Attribute Information

instant: record index

dteday: date

season: season (1:spring, 2:summer, 3:fall, 4:winter)

yr: year (0: 2011, 1:2012)

mnth: month ( 1 to 12)

hr: hour (0 to 23)

holiday: weather day is holiday or not (extracted from http://dchr.dc.gov/page/holiday-schedule)

weekday: day of the week

workingday: if day is neither weekend nor holiday is 1, otherwise is 0.

weathersit:

1: Clear, Few clouds, Partly cloudy

2: Mist and Cloudy, Mist and Broken clouds, Mist and Few clouds, Mist

3: Light Snow, Light Rain and Thunderstorm and Scattered clouds, Light Rain and Scattered clouds

4: Heavy Rain and Ice Pallets and Thunderstorm and Mist, Snow and Fog

temp: Normalized temperature in Celsius. The values are divided to 41 (max)

atemp: Normalized feeling temperature in Celsius. The values are divided to 50 (max)

hum: Normalized humidity. The values are divided to 100 (max)

windspeed: Normalized wind speed. The values are divided to 67 (max)

casual: count of casual users

registered: count of registered users

cnt: count of total rental bikes including both casual and registered

Data Exploration

Total Number of Rides over date

df$dteday <- as.Date(df$dteday)

dt_aggregate_data <- 
  df %>%
  group_by(dteday) %>%
  summarize(rides = sum(cnt))

ggplot(dt_aggregate_data, aes(x = dteday, y = rides)) +
  geom_line() +
  geom_smooth(se = FALSE) +  # Add a smoothed line
  labs(x = "Date", y = "Total Number of Rides") +
  ggtitle("Total Number of Rides over date")
## `geom_smooth()` using method = 'loess' and formula = 'y ~ x'


The plot shows the relationship between Total Number of Rides(cnt) variable and Date. We can observed the number of rides from day to day from the dataset. Generally, the number of total rides are increasing over the period.

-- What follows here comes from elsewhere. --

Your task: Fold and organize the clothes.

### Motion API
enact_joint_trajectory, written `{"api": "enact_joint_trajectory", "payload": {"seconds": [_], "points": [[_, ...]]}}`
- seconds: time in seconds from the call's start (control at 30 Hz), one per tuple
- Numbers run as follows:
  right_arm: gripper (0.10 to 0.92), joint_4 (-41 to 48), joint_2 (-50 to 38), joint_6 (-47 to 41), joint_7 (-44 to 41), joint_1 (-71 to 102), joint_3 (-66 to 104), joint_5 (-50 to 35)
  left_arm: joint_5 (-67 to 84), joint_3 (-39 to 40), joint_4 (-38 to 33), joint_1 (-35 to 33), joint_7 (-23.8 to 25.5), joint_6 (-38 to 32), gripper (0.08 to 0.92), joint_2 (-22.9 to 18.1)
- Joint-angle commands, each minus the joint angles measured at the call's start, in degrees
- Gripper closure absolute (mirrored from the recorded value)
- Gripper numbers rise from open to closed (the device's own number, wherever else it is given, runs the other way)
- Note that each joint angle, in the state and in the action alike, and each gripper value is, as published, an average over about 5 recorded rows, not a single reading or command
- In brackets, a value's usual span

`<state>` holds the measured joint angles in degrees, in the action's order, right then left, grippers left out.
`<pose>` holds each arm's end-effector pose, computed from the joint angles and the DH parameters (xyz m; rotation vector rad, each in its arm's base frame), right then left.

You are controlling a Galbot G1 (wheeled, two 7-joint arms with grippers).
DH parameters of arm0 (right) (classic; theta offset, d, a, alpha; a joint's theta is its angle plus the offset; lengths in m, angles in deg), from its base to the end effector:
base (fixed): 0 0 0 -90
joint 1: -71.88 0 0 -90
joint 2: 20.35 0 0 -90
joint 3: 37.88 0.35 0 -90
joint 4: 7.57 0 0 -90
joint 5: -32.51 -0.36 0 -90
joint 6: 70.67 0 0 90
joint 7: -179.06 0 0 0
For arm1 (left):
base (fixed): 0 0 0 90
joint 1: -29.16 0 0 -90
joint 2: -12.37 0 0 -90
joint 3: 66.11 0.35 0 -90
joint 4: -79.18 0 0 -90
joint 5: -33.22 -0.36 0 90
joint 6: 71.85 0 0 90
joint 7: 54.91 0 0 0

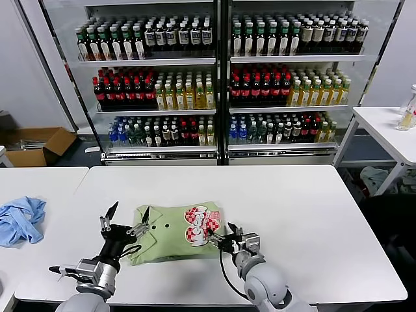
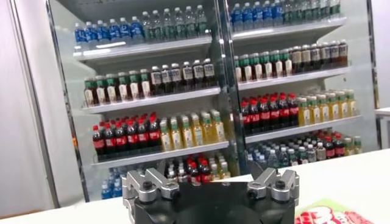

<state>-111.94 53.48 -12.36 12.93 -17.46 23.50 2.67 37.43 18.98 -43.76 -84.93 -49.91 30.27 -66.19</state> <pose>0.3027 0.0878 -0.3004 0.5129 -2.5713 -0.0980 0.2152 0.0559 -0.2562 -0.1510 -3.0740 -0.2198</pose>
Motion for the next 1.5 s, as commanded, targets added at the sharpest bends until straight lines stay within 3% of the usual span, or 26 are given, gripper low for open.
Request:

Trend of Total Number of registered and casual over date

dt_aggrregate_data2 <- 
  df %>%
  group_by(dteday) %>%
  summarize(registered = sum(registered),
            unregistered = sum(casual))

ggplot(dt_aggrregate_data2, aes(x = dteday)) +
  geom_bar(aes(y = registered, fill = "Registered"), stat = "identity", width = 0.5) +
  geom_bar(aes(y = unregistered, fill = "Casual"), stat = "identity", width = 0.5) +
  geom_smooth(aes(y = registered, color = "Registered"), se = FALSE, color="blue") +
  geom_smooth(aes(y = unregistered, color = "Casual"), se = FALSE, color="red") +
  labs(x = "Date", y = "Total Number of Rides", fill = "User Type") +
  scale_fill_manual(values = c("Registered" = "blue", "Casual" = "red")) +
  ggtitle("Total Number of registered and casual over date")
## `geom_smooth()` using method = 'loess' and formula = 'y ~ x'
## `geom_smooth()` using method = 'loess' and formula = 'y ~ x'


The plot shows the relationship between Total Number of registered and casual rides variable and Date. Generally, both the number of registered and casual rides are increasing but the number of registered users is increasing faster than the casual rides. Their difference is become higher and higher over the period, indicating that the percentage of registered is getting higher.

Histogram

histogram <- hist(df$cnt, breaks = 25, ylab = 'Frequency of Rental', xlab = 'Total Bike Rental Count', main = 'Distribution of Total Bike Rental Count', col = 'indianred' )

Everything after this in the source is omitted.